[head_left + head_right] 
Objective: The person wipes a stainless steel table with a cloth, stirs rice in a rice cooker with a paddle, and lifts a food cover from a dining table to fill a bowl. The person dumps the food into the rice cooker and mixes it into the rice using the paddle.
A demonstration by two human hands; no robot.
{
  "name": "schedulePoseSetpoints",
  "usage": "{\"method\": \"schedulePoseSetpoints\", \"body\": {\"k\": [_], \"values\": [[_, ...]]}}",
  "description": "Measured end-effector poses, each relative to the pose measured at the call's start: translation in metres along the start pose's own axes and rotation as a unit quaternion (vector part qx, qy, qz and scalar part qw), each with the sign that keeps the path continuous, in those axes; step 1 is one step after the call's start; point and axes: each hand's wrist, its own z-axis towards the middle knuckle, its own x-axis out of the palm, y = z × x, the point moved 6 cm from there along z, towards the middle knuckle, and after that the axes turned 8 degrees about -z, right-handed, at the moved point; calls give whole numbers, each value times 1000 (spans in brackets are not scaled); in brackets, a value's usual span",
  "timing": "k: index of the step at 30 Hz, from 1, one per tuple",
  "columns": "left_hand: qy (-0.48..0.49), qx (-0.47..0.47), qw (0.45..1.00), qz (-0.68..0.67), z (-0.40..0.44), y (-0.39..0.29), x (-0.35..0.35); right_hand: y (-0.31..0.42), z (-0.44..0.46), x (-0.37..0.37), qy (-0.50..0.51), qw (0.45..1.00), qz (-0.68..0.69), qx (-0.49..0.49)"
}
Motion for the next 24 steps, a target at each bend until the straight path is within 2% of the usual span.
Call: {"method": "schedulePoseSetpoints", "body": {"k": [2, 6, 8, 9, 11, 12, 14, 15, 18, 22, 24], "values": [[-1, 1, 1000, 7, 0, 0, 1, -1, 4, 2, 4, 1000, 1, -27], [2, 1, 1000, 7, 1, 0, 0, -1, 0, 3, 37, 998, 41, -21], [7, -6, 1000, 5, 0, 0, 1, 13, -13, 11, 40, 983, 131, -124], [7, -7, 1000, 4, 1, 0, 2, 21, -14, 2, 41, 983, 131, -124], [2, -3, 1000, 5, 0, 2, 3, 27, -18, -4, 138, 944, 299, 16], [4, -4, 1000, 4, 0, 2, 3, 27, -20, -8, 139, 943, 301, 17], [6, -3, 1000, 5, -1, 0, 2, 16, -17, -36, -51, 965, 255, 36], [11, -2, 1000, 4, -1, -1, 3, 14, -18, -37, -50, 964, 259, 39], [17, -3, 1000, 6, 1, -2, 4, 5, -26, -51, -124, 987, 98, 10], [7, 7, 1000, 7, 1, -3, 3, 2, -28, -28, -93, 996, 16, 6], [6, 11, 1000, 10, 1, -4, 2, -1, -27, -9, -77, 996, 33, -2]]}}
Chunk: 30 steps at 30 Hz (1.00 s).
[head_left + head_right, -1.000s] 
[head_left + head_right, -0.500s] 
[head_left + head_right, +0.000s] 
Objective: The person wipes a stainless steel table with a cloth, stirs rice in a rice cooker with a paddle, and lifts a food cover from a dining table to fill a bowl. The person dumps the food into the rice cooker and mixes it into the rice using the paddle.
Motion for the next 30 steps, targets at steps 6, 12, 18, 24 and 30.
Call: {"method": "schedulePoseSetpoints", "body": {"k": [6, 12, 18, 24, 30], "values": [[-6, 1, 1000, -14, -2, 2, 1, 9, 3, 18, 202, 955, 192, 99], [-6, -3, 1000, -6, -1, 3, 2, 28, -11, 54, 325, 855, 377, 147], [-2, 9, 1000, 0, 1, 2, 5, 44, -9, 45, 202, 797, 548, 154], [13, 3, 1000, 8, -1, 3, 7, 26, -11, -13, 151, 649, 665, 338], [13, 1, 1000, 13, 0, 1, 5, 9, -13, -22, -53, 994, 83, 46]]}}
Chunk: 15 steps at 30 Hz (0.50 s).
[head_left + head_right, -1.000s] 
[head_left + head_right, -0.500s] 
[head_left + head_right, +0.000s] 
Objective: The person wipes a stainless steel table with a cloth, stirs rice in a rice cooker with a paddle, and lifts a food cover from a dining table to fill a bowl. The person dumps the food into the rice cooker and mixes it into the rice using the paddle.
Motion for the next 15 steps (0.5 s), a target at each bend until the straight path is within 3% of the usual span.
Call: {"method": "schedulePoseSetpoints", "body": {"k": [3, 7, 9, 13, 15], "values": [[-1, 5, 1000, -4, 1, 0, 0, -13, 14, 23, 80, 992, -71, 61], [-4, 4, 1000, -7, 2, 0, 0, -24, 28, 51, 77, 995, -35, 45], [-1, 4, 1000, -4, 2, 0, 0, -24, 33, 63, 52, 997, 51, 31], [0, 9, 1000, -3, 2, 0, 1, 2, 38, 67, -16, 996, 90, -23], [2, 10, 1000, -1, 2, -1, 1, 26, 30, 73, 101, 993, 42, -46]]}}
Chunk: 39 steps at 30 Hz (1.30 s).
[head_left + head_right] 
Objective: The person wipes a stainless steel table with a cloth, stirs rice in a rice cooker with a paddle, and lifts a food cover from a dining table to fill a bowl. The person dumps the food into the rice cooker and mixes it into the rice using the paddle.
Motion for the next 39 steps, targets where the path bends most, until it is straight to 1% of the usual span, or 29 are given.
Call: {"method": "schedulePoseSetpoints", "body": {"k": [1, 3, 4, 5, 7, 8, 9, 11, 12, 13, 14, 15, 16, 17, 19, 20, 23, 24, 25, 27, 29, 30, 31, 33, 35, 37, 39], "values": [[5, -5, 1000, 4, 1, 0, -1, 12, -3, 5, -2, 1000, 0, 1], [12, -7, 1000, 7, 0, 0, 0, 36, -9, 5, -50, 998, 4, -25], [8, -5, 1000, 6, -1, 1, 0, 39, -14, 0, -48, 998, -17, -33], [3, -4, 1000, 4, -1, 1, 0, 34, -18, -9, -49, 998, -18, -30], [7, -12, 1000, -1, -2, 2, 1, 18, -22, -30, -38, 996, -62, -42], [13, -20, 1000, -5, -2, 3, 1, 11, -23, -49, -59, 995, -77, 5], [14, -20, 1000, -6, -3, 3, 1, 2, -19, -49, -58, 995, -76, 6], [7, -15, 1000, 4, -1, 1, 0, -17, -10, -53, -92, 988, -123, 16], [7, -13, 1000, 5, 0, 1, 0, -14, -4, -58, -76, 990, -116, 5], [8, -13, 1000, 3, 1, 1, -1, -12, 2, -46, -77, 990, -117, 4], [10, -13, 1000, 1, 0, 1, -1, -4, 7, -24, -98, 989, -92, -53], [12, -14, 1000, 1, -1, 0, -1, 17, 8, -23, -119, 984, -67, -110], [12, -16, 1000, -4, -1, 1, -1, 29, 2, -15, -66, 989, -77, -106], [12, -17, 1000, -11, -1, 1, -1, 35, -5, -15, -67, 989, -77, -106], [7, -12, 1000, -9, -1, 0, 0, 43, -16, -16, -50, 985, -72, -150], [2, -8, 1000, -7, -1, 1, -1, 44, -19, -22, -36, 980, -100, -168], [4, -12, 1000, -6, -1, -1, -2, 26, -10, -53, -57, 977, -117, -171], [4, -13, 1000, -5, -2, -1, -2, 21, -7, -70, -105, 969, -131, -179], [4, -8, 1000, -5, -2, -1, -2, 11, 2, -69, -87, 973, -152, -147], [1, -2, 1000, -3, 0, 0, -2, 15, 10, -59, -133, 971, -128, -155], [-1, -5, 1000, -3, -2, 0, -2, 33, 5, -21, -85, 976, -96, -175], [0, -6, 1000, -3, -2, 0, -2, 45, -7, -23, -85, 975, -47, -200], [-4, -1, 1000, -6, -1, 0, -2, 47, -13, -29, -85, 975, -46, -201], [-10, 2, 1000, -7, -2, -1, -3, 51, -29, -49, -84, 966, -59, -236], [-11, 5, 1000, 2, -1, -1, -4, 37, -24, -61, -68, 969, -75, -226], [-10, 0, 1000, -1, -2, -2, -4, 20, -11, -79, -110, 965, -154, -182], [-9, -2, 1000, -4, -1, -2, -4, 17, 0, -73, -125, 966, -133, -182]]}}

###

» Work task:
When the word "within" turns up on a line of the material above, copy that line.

» Completed exercise:
Motion for the next 24 steps, a target at each bend until the straight path is within 2% of the usual span.
Motion for the next 15 steps (0.5 s), a target at each bend until the straight path is within 3% of the usual span.

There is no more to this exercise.